--- Task directions ---
Output the full listing that appears below, exactly as it is presented.

--- Provided material ---
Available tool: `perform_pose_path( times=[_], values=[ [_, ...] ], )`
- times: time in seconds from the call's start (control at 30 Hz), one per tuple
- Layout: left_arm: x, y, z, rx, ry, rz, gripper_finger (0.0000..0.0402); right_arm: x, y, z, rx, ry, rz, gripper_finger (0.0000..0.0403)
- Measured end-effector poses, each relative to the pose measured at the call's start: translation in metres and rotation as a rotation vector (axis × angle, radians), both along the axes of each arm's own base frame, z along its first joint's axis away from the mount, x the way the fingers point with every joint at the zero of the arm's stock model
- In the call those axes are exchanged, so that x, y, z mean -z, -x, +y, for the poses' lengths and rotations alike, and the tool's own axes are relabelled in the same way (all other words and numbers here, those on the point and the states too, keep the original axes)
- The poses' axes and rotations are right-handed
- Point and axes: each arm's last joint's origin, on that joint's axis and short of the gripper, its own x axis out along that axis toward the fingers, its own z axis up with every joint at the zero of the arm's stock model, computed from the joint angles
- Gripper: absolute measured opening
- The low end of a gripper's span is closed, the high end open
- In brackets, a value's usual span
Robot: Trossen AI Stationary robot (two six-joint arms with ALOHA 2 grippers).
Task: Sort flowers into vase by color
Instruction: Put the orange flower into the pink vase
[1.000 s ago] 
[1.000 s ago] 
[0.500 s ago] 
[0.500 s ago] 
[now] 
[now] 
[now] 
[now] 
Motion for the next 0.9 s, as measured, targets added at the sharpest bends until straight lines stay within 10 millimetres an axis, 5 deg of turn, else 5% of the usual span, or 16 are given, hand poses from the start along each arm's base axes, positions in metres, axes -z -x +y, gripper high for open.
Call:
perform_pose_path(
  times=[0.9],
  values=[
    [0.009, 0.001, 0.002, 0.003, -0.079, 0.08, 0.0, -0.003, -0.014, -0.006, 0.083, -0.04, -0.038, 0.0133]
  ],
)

--- Task response ---
Available tool: `perform_pose_path( times=[_], values=[ [_, ...] ], )`
- times: time in seconds from the call's start (control at 30 Hz), one per tuple
- Layout: left_arm: x, y, z, rx, ry, rz, gripper_finger (0.0000..0.0402); right_arm: x, y, z, rx, ry, rz, gripper_finger (0.0000..0.0403)
- Measured end-effector poses, each relative to the pose measured at the call's start: translation in metres and rotation as a rotation vector (axis × angle, radians), both along the axes of each arm's own base frame, z along its first joint's axis away from the mount, x the way the fingers point with every joint at the zero of the arm's stock model
- In the call those axes are exchanged, so that x, y, z mean -z, -x, +y, for the poses' lengths and rotations alike, and the tool's own axes are relabelled in the same way (all other words and numbers here, those on the point and the states too, keep the original axes)
- The poses' axes and rotations are right-handed
- Point and axes: each arm's last joint's origin, on that joint's axis and short of the gripper, its own x axis out along that axis toward the fingers, its own z axis up with every joint at the zero of the arm's stock model, computed from the joint angles
- Gripper: absolute measured opening
- The low end of a gripper's span is closed, the high end open
- In brackets, a value's usual span
Robot: Trossen AI Stationary robot (two six-joint arms with ALOHA 2 grippers).
Task: Sort flowers into vase by color
Instruction: Put the orange flower into the pink vase
[1.000 s ago] 
[1.000 s ago] 
[0.500 s ago] 
[0.500 s ago] 
[now] 
[now] 
[now] 
[now] 
Motion for the next 0.9 s, as measured, targets added at the sharpest bends until straight lines stay within 10 millimetres an axis, 5 deg of turn, else 5% of the usual span, or 16 are given, hand poses from the start along each arm's base axes, positions in metres, axes -z -x +y, gripper high for open.
Call:
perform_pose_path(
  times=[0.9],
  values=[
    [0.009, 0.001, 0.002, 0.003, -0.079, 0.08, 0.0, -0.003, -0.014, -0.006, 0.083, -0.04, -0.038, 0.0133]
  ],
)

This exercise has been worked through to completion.